_Available data_:
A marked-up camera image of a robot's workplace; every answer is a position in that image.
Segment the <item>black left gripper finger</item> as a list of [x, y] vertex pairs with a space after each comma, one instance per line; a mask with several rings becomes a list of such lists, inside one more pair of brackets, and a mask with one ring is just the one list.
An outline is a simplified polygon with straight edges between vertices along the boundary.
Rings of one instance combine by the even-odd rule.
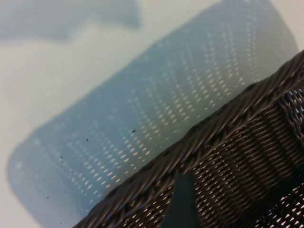
[[198, 213], [195, 201], [194, 180], [188, 174], [178, 174], [162, 228], [196, 228]]

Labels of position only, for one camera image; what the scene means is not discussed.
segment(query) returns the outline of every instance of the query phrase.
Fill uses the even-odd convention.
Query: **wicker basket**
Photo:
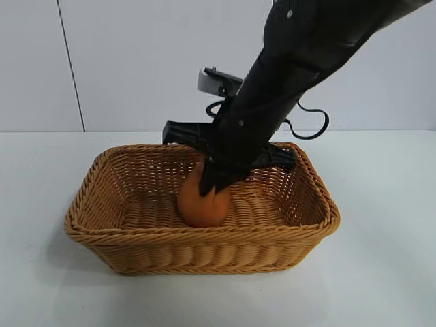
[[[253,171],[232,186],[219,228],[187,227],[176,196],[198,154],[181,145],[108,149],[94,161],[65,220],[73,240],[126,275],[267,273],[297,265],[339,226],[305,153],[291,172]]]

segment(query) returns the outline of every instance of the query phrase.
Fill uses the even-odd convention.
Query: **orange ball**
[[[227,217],[230,209],[230,188],[215,194],[215,188],[204,197],[199,193],[204,163],[197,163],[187,176],[177,198],[177,206],[185,223],[192,227],[218,227]]]

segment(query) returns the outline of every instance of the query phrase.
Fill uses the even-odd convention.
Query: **white wall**
[[[56,1],[0,1],[0,131],[80,131]]]
[[[262,46],[272,1],[61,0],[87,130],[159,131],[167,119],[205,121],[214,100],[198,70],[244,76]],[[436,5],[375,35],[303,103],[330,129],[436,129]],[[291,114],[297,129],[321,117]]]
[[[262,47],[272,0],[61,0],[89,131],[207,121],[196,90],[215,65],[243,77]],[[436,5],[375,35],[303,104],[330,129],[436,129]],[[0,1],[0,131],[80,131],[56,1]],[[321,117],[290,115],[296,129]]]

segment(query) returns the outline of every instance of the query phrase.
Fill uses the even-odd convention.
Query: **white table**
[[[436,326],[435,132],[297,142],[342,224],[296,268],[121,277],[66,237],[64,216],[96,155],[160,135],[0,134],[0,326]]]

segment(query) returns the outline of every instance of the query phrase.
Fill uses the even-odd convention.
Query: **black robotic arm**
[[[298,100],[343,67],[376,31],[430,1],[275,1],[264,47],[244,80],[215,69],[200,75],[207,81],[205,91],[224,98],[216,115],[208,108],[213,122],[168,121],[163,143],[186,144],[207,154],[202,196],[247,178],[254,168],[291,168],[294,154],[269,140]]]

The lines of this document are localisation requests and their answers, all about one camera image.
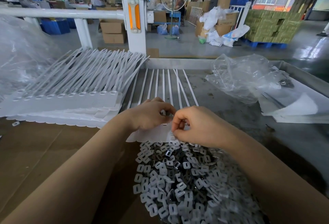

_To do_:
The expected output is the full material above, unaltered, with pictures removed.

_Written solution_:
A marked-up camera image of a robot's workplace; every answer is a position in that image.
Segment the <item>black left gripper finger</item> as a list of [x, y] vertex pairs with a space after each comma, one instance per line; a mask with several rings becomes a list of such lists, inside one more pair of brackets, and a mask with one ring is just the one list.
An outline is a simplified polygon with straight edges between vertices along the boundary.
Rings of one instance combine by the even-odd rule.
[[198, 213], [195, 201], [194, 180], [188, 174], [178, 174], [162, 228], [196, 228]]

Labels of position only, for one camera image; what the scene means is not discussed.
segment(query) returns the outline of every instance of the query phrase.
Fill uses the even-odd convention.
Query: **wicker basket**
Photo:
[[[253,171],[232,186],[219,228],[187,227],[176,196],[198,154],[181,145],[108,149],[94,161],[65,220],[73,240],[126,275],[267,273],[297,265],[339,226],[305,153],[291,172]]]

segment(query) returns the outline of every instance of the query phrase.
Fill uses the even-odd convention.
Query: **orange ball**
[[[227,217],[230,209],[230,188],[215,194],[215,188],[204,197],[199,193],[204,163],[197,163],[187,176],[177,198],[177,206],[185,223],[192,227],[218,227]]]

segment(query) returns the outline of every instance of the query phrase.
Fill uses the even-odd convention.
Query: **white wall**
[[[56,1],[0,1],[0,131],[80,131]]]
[[[262,46],[272,1],[61,0],[87,130],[159,131],[167,119],[205,121],[214,100],[198,70],[244,76]],[[436,5],[375,35],[303,103],[330,129],[436,129]],[[291,114],[297,129],[321,117]]]
[[[262,47],[272,0],[61,0],[89,131],[207,121],[196,90],[215,65],[243,77]],[[436,5],[375,35],[303,104],[330,129],[436,129]],[[0,1],[0,131],[80,131],[56,1]],[[321,117],[290,115],[296,129]]]

segment(query) returns the outline of every instance of the query phrase.
Fill uses the even-odd convention.
Query: **white table**
[[[436,326],[435,132],[297,142],[342,224],[296,268],[121,277],[66,237],[64,216],[96,155],[160,135],[0,134],[0,326]]]

segment(query) returns the outline of every instance of the query phrase.
Fill uses the even-odd convention.
Query: **black robotic arm**
[[[298,100],[343,67],[376,31],[430,1],[275,1],[264,47],[244,80],[215,69],[200,75],[207,81],[205,91],[224,98],[216,115],[208,108],[213,122],[168,121],[163,143],[186,144],[207,154],[202,196],[247,178],[254,168],[291,168],[294,154],[269,140]]]

The lines of this document are localisation requests and their answers, all about one camera image.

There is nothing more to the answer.